### To do:
All that should come back is the lines of the data below from the one containing "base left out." to the one containing "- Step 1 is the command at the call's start", inclusive, exactly as they stand.

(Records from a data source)
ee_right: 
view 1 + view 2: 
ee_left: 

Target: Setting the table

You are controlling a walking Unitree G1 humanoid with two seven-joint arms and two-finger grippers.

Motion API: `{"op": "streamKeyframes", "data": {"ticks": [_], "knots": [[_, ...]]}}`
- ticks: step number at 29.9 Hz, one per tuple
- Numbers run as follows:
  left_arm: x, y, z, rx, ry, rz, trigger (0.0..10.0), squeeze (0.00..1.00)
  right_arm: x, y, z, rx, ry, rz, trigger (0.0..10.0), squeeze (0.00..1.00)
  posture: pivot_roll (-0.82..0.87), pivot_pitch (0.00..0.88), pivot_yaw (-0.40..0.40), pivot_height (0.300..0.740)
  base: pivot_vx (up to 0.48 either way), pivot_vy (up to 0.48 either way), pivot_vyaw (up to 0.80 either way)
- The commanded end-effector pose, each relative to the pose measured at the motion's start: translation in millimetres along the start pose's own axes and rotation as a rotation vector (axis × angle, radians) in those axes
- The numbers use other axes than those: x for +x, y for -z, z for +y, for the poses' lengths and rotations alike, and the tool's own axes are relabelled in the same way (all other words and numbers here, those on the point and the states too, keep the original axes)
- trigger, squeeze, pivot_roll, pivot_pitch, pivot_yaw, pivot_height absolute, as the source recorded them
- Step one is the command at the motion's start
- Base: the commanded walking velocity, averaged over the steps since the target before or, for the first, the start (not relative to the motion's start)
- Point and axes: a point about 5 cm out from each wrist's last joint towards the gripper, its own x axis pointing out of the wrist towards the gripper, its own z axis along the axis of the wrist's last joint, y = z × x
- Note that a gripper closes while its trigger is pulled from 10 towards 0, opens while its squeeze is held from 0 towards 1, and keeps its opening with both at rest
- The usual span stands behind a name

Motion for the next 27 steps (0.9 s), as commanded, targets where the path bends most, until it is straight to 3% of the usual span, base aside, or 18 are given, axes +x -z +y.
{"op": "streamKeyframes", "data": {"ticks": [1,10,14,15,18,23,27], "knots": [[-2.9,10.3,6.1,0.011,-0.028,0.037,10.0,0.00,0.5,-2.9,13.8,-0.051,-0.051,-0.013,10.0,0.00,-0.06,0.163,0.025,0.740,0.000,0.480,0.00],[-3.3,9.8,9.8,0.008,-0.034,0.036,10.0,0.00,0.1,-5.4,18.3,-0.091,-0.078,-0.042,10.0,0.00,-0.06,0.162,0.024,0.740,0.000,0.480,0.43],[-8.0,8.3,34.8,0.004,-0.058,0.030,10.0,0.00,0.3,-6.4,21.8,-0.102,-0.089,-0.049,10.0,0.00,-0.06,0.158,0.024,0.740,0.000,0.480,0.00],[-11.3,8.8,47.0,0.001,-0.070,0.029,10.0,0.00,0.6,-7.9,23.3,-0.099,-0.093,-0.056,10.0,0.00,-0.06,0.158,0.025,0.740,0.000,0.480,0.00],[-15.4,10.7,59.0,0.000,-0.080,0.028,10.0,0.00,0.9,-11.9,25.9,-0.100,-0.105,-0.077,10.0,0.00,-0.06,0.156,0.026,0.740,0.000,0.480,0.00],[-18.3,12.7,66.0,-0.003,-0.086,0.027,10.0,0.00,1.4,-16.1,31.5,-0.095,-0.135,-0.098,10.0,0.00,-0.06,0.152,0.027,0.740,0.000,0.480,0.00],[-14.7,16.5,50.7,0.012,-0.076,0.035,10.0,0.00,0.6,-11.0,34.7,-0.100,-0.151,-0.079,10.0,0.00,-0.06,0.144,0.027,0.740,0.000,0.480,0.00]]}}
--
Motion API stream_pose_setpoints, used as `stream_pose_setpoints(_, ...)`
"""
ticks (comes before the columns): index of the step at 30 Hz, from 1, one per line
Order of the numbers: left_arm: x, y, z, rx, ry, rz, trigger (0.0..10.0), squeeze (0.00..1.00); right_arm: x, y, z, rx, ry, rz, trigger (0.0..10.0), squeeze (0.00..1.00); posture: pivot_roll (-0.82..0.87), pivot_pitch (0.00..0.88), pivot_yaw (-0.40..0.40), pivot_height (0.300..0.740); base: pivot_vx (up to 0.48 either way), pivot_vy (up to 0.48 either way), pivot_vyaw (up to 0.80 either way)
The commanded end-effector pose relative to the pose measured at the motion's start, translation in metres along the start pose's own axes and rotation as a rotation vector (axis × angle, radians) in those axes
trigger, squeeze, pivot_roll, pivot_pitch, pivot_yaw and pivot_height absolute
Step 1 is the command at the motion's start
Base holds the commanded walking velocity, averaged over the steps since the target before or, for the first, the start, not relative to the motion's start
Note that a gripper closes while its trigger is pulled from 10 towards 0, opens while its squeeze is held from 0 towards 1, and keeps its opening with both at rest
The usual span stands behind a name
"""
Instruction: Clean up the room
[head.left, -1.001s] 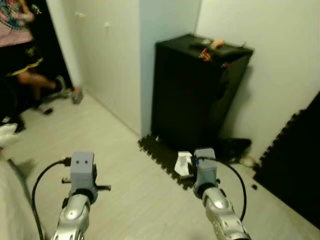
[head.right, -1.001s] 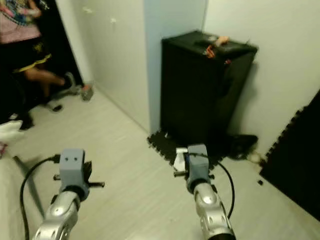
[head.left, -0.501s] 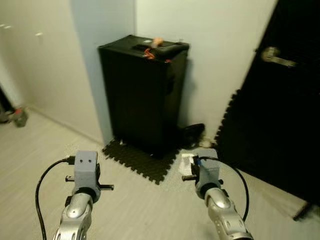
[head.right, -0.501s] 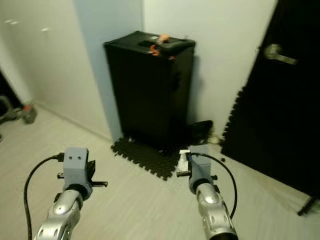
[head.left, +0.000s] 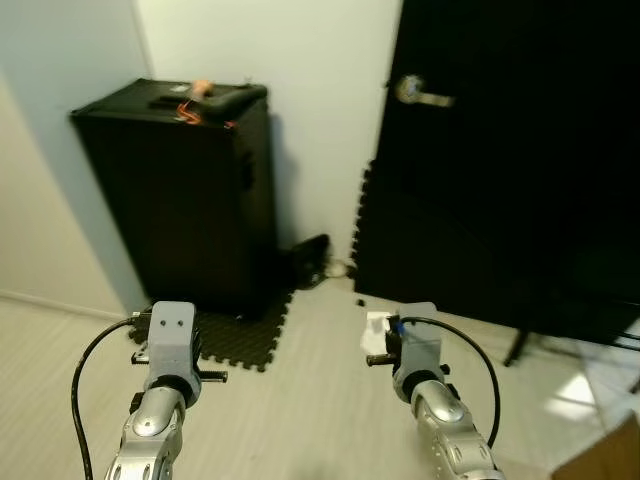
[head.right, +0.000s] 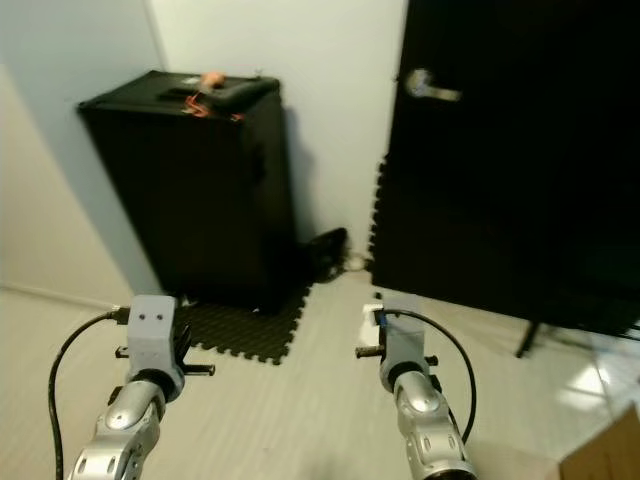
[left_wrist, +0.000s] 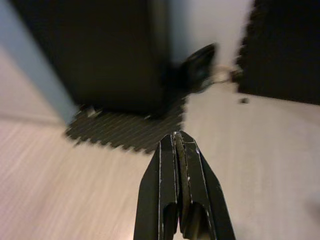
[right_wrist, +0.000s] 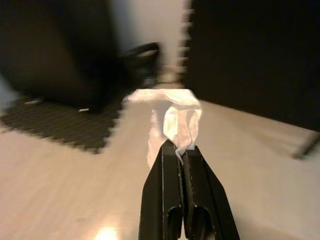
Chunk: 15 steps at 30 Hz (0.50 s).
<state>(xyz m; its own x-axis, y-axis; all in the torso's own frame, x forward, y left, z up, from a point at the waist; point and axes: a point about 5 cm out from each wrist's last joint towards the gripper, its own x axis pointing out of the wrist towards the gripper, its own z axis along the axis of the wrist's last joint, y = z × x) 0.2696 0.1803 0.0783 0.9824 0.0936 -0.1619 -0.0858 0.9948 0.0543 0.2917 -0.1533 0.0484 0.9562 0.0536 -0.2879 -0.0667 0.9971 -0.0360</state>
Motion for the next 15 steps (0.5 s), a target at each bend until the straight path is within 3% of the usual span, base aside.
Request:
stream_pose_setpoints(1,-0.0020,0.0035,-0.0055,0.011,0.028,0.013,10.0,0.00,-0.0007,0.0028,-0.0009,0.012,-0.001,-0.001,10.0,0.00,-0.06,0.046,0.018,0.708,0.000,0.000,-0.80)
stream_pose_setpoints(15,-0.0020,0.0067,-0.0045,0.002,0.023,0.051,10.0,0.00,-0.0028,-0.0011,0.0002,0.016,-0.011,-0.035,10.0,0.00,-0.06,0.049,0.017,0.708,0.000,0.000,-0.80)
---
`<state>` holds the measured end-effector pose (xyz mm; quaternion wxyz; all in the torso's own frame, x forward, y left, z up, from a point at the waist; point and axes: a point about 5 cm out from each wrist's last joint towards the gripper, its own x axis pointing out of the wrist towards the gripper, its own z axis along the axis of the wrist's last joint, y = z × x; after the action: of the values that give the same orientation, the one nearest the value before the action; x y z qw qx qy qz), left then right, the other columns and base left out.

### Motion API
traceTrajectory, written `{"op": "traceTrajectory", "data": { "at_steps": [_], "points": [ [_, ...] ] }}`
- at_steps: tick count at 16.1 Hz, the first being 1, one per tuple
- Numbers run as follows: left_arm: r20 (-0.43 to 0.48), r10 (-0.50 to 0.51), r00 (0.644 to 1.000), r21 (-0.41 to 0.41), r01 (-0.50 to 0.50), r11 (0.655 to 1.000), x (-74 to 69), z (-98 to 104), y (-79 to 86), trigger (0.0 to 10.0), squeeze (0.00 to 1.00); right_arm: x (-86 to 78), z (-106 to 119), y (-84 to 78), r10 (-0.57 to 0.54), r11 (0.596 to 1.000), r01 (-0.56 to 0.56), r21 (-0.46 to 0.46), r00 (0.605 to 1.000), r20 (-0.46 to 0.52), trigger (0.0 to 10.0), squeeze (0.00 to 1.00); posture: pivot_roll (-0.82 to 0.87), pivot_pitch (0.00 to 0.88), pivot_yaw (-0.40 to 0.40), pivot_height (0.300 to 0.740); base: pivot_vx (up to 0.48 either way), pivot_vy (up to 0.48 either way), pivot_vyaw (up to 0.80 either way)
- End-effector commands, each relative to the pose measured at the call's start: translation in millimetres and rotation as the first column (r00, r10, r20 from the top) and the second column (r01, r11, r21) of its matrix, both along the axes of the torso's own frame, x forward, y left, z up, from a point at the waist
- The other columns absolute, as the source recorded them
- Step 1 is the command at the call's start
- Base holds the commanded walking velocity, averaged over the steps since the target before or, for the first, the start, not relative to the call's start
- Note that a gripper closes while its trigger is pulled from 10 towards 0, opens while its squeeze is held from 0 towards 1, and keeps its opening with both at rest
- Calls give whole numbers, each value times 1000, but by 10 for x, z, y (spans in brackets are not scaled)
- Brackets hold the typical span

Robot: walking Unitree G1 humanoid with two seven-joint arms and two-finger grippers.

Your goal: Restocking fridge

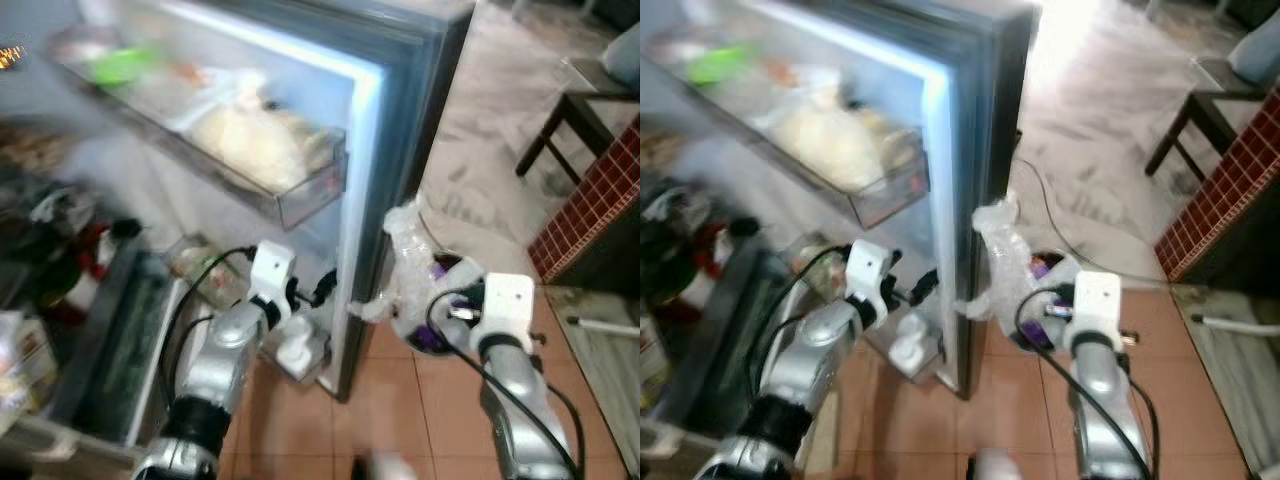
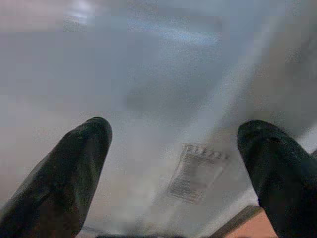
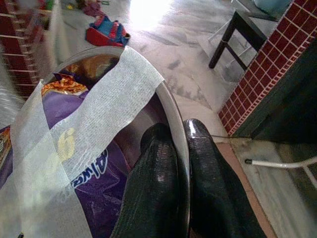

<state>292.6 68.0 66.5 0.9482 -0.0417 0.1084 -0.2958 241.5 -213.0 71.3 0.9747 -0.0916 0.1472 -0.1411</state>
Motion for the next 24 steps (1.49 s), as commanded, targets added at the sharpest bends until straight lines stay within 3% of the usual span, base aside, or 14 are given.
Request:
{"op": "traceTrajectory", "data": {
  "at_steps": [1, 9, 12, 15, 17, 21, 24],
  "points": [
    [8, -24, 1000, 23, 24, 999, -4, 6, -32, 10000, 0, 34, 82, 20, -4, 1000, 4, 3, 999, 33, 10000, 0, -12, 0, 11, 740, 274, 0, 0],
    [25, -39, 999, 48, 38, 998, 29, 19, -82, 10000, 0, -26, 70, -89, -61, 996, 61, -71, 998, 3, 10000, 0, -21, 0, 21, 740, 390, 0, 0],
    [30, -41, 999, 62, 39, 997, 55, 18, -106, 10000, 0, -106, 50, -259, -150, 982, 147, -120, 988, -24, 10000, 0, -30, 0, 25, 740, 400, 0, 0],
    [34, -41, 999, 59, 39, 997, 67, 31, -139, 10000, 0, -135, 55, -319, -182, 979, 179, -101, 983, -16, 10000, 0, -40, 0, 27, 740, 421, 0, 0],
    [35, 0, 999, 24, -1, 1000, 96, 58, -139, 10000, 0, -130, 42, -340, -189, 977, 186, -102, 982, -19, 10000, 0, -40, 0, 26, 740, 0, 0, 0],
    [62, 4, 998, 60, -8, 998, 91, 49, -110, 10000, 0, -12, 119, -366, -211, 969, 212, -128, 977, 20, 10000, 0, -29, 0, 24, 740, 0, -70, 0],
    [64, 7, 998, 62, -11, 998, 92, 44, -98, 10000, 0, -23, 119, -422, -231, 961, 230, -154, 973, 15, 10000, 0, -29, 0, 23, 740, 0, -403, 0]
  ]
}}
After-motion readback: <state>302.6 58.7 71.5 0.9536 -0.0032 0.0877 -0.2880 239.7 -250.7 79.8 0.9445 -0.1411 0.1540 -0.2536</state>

### Final answer:
`<state>` holds the measured end-effector pose (xyz mm; quaternion wxyz; all in the torso's own frame, x forward, y left, z up, from a point at the waist; point and axes: a point about 5 cm out from each wrist's last joint towards the gripper, its own x axis pointing out of the wrist towards the gripper, its own z axis along the axis of the wrist's last joint, y = z × x; after the action: of the values that give the same orientation, the one nearest the value before the action; x y z qw qx qy qz), left then right, the other columns and base left out.

### Motion API
traceTrajectory, written `{"op": "traceTrajectory", "data": { "at_steps": [_], "points": [ [_, ...] ] }}`
- at_steps: tick count at 16.1 Hz, the first being 1, one per tuple
- Numbers run as follows: left_arm: r20 (-0.43 to 0.48), r10 (-0.50 to 0.51), r00 (0.644 to 1.000), r21 (-0.41 to 0.41), r01 (-0.50 to 0.50), r11 (0.655 to 1.000), x (-74 to 69), z (-98 to 104), y (-79 to 86), trigger (0.0 to 10.0), squeeze (0.00 to 1.00); right_arm: x (-86 to 78), z (-106 to 119), y (-84 to 78), r10 (-0.57 to 0.54), r11 (0.596 to 1.000), r01 (-0.56 to 0.56), r21 (-0.46 to 0.46), r00 (0.605 to 1.000), r20 (-0.46 to 0.52), trigger (0.0 to 10.0), squeeze (0.00 to 1.00); posture: pivot_roll (-0.82 to 0.87), pivot_pitch (0.00 to 0.88), pivot_yaw (-0.40 to 0.40), pivot_height (0.300 to 0.740); base: pivot_vx (up to 0.48 either way), pivot_vy (up to 0.48 either way), pivot_vyaw (up to 0.80 either way)
- End-effector commands, each relative to the pose measured at the call's start: translation in millimetres and rotation as the first column (r00, r10, r20 from the top) and the second column (r01, r11, r21) of its matrix, both along the axes of the torso's own frame, x forward, y left, z up, from a point at the waist
- The other columns absolute, as the source recorded them
- Step 1 is the command at the call's start

Nothing further is needed to complete the exercise.